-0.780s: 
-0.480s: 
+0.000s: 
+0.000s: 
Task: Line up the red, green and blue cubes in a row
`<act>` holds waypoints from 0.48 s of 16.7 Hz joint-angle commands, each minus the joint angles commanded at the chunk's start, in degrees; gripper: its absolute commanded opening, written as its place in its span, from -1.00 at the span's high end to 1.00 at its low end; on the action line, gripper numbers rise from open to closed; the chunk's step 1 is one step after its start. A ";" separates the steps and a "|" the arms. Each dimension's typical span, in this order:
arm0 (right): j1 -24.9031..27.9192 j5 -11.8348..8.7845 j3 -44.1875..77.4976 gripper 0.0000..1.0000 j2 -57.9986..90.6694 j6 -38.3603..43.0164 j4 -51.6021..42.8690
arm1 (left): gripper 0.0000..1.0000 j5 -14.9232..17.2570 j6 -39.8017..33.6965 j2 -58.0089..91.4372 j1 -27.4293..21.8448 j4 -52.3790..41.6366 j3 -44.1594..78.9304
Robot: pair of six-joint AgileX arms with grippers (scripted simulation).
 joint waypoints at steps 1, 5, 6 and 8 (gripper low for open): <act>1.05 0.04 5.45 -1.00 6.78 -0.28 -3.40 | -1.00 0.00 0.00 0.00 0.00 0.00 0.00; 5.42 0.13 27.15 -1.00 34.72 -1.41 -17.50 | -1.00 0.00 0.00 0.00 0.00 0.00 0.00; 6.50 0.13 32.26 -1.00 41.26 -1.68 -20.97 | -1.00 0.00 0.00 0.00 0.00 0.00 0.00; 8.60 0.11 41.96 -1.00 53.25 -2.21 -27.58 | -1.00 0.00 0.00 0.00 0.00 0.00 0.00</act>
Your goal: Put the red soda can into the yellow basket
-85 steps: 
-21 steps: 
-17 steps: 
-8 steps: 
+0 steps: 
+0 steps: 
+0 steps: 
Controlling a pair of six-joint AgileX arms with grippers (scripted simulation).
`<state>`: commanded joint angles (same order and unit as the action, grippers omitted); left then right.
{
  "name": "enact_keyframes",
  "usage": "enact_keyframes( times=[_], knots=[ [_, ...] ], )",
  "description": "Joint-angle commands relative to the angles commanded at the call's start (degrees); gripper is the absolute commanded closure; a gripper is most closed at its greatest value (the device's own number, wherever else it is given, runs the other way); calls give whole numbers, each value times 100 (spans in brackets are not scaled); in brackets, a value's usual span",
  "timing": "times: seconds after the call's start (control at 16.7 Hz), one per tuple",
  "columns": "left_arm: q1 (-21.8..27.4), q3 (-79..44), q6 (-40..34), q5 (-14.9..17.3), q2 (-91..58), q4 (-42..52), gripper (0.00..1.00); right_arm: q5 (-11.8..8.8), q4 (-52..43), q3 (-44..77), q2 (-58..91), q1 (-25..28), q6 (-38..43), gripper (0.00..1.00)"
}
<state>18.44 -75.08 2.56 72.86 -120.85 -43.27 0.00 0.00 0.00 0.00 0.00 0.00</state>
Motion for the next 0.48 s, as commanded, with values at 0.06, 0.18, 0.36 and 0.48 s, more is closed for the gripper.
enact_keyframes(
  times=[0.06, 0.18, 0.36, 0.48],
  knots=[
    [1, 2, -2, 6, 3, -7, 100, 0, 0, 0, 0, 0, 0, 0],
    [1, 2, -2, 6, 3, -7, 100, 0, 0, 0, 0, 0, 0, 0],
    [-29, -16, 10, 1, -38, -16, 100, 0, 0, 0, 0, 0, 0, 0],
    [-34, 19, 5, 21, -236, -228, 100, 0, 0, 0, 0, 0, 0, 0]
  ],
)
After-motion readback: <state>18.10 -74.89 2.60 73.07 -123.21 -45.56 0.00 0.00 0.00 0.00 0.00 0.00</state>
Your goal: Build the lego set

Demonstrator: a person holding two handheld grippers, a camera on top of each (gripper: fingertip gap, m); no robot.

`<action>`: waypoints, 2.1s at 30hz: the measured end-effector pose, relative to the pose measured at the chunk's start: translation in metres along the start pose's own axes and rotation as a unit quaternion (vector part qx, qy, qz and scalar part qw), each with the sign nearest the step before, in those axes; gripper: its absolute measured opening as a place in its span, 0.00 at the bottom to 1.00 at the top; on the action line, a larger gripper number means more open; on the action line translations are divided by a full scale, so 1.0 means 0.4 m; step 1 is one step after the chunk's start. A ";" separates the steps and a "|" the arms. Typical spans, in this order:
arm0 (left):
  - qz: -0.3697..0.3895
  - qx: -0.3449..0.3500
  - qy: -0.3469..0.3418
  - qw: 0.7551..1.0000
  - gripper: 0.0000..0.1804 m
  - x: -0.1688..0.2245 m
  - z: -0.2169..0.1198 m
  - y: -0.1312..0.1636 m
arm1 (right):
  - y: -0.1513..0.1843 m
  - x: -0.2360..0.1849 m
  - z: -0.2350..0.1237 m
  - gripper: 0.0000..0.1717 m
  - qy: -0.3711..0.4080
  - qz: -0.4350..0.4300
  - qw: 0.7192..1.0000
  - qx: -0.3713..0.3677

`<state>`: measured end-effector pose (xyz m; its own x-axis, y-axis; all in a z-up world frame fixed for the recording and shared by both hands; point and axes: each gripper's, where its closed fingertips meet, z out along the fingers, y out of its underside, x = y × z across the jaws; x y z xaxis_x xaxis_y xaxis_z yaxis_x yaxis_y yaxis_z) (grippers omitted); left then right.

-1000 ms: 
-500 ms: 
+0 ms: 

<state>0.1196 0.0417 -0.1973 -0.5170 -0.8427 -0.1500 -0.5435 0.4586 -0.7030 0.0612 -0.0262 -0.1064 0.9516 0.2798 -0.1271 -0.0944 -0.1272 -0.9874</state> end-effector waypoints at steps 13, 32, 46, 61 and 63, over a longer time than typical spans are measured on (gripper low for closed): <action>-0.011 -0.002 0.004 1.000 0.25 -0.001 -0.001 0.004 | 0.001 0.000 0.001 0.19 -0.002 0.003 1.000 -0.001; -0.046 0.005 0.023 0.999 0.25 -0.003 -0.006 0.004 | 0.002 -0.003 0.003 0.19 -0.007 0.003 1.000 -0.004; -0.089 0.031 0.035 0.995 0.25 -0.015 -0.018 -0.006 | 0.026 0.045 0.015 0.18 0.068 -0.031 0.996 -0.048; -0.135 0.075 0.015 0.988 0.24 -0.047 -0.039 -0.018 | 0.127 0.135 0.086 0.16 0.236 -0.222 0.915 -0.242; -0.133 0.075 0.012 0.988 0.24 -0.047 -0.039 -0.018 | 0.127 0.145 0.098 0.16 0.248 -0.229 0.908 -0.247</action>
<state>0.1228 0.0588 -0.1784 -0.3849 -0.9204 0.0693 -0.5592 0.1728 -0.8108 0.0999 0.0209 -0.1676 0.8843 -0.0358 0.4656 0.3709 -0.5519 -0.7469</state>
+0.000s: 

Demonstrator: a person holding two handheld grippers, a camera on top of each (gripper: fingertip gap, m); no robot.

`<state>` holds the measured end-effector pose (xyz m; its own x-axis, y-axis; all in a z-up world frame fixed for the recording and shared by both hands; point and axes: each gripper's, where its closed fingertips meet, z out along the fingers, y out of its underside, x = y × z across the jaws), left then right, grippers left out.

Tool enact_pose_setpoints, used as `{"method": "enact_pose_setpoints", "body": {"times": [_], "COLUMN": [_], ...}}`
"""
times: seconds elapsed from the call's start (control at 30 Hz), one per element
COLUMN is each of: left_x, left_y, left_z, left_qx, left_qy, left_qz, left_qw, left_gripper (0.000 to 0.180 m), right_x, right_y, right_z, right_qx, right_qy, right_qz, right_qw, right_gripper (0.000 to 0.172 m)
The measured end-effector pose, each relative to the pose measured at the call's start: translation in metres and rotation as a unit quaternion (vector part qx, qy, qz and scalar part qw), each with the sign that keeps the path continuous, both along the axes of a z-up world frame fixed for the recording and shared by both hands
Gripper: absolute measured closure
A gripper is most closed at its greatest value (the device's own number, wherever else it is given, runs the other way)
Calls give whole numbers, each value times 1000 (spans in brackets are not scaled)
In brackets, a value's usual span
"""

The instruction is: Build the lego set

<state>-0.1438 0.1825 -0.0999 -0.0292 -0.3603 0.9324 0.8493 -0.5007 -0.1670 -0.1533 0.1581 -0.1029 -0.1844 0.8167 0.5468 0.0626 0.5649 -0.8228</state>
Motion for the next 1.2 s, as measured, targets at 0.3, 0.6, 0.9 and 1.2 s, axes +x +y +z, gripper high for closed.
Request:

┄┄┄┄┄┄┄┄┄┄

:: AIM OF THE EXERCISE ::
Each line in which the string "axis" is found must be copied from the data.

:: OUTPUT OF THE TASK ::
`<state>`: measured end-effector pose (xyz m; its own x-axis, y-axis; all in a z-up world frame fixed for the recording and shared by both hands; point and axes: each gripper's, where its closed fingertips meet, z out along the fingers, y out of its underside, x = y × z across the jaws; x y z xaxis_x xaxis_y xaxis_z yaxis_x yaxis_y yaxis_z) (grippers omitted); left then right.
`<state>` holds the measured end-effector pose (xyz m; its own x-axis, y-axis; all in a z-up world frame fixed for the recording and shared by both hands; point and axes: each gripper's, where its closed fingertips meet, z out along the fingers, y out of its underside, x = y × z across the jaws), left then right, grippers left out.

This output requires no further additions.